Equitas Small Finance Bank.
- Native name: Small bank of Bank india
- Type: Public
- Traded as: NSE: EQUITASBNK BSE: 543243
- ISIN: INE063P01018
- Industry: Small finance bank
- Founded: 2007
- Headquarters: Phase-II, 4th Floor, Spencer Plaza, No-769, Anna Salai, Chennai, India
- Key people: Arun Ramanathan (Part-time Chairman) Vasudevan P N (MD & CEO)
- Services: Banking, financial services
- Revenue: ₹3,641 crore (US$380 million) (FY 2021)
- Net income: ₹384 crore (US$40 million) (FY 2021)
- Number of employees: 25,593 (Jan 31, 2025)
- Website: www.equitas.bank.in

= Equitas Small Finance Bank =

Small finance bank

Equitas Small Finance Bank (erstwhile Equitas Microfinance Ltd) is a small finance bank founded in 2016 as a microfinance lender. The Bank has its headquarters in Chennai, and is a subsidiary of holding company Equitas Holdings Ltd.

==History==
After receiving license from the Reserve Bank of India (RBI) on 30 June 2016, Equitas Small Finance bank began banking on 5 September 2016. With effect from 4 February 2017, Equitas became a scheduled bank. However, the company failed to meet the RBI's mandate of listing within three years of starting operations. A review from the Securities and Exchange Board of India and RBI is awaited.

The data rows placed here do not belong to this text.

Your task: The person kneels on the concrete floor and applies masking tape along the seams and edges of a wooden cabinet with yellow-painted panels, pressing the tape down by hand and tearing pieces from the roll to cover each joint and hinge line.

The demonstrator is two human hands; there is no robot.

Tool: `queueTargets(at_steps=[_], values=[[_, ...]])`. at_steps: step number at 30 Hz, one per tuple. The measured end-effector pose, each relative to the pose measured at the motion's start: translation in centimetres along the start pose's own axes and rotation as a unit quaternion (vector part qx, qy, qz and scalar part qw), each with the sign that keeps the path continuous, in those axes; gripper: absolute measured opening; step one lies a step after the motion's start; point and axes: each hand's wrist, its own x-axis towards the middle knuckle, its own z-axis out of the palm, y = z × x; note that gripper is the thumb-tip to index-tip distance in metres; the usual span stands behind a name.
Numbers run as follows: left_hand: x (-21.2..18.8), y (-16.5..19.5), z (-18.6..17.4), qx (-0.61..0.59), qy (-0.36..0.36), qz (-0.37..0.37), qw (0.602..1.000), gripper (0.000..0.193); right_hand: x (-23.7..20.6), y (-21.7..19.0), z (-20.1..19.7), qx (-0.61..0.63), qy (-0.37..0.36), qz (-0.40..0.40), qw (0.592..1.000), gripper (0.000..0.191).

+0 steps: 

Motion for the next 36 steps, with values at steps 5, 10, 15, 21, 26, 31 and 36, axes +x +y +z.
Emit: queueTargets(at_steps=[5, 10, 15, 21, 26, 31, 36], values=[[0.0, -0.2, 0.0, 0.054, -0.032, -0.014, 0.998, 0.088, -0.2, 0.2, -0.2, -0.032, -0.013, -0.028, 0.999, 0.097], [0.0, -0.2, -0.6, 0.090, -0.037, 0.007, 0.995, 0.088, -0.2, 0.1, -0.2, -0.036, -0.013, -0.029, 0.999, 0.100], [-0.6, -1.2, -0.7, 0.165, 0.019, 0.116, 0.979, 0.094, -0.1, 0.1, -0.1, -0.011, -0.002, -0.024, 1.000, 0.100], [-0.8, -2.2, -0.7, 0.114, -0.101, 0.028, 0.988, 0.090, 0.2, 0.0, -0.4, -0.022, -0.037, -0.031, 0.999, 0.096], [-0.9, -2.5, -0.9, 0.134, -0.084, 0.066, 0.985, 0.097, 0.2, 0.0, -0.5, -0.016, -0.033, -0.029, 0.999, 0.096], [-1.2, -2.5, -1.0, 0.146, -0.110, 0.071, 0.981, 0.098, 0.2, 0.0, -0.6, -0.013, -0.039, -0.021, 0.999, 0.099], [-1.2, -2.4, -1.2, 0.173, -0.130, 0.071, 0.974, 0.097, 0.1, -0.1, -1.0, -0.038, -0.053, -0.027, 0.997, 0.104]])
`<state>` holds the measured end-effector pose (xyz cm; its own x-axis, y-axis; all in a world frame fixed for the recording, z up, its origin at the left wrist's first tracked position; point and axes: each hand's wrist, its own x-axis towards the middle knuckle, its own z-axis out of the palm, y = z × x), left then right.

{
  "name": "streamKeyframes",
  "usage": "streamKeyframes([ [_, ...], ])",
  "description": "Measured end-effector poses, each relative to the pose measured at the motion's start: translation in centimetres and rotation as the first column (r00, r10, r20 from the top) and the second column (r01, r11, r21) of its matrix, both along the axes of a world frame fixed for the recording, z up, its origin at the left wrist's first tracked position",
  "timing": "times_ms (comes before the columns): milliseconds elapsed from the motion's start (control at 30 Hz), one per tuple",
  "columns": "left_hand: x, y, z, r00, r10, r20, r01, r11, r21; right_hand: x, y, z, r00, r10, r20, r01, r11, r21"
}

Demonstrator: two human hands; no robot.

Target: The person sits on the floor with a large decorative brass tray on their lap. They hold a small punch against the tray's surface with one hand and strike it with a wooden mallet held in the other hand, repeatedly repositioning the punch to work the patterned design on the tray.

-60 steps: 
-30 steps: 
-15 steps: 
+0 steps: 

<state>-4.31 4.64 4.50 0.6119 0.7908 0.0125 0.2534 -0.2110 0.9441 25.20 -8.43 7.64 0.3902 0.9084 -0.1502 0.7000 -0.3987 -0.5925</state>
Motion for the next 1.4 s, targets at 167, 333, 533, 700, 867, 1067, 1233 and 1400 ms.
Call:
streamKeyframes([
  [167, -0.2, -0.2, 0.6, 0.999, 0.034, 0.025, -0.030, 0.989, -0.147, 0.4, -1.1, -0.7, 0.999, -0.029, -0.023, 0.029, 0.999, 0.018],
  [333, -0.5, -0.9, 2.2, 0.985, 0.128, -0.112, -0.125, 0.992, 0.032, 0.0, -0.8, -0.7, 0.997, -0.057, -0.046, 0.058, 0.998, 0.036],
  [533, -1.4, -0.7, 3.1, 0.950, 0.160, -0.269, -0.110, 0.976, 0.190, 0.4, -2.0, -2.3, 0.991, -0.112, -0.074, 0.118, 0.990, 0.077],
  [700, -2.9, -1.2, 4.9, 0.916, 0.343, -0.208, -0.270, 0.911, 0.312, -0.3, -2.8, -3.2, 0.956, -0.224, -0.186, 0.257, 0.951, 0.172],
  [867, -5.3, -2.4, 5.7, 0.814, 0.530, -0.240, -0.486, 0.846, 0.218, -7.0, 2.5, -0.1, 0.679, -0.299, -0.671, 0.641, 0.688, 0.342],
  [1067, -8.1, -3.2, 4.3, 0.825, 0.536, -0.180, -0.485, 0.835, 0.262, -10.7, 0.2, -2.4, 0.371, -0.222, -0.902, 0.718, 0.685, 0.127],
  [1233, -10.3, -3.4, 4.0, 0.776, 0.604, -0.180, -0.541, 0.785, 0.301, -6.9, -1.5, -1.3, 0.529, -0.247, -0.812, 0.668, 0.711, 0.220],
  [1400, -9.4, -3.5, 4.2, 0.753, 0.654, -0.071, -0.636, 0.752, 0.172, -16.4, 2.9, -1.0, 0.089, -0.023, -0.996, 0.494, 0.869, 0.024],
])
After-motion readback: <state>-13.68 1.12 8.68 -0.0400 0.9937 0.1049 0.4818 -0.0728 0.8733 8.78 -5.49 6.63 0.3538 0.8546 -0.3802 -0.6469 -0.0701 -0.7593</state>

Equitas Holding Ltd was originally the promoter holding company of Equitas Small Finance Bank. In February 2023, Equitas Small Finance Bank to satisfy RBI promoter stake dilution requirements, amalgamating the two entities into a single listed banking company.

In November 2014, Equitas Holding raised ₹325 crore in an equity funding round led by German development finance institution DEG (₹100 crore) and Creation Investments (₹113 crore). The round, which valued the company at round ₹2000 crore, also saw participation from FMP, IFC, CDC Group, and Caspian's India Financial Inclusion Fund.
== Operations ==
The bank planned to build a network of 412 branches located in 11 Indian states by the end of fiscal year 2016–17. However, for rendering technology oriented services, 83% of transactions occurring online as of July 2017. This includes the bank providing an RFID sticker to pay road tolls automatically, with settlements occurring digitally.

On 1 March 2018, the bank was penalized ₹1 million (US$ thousand) by the Reserve Bank of India for rolling out investment, pension, and insurance services without obtaining prior approval.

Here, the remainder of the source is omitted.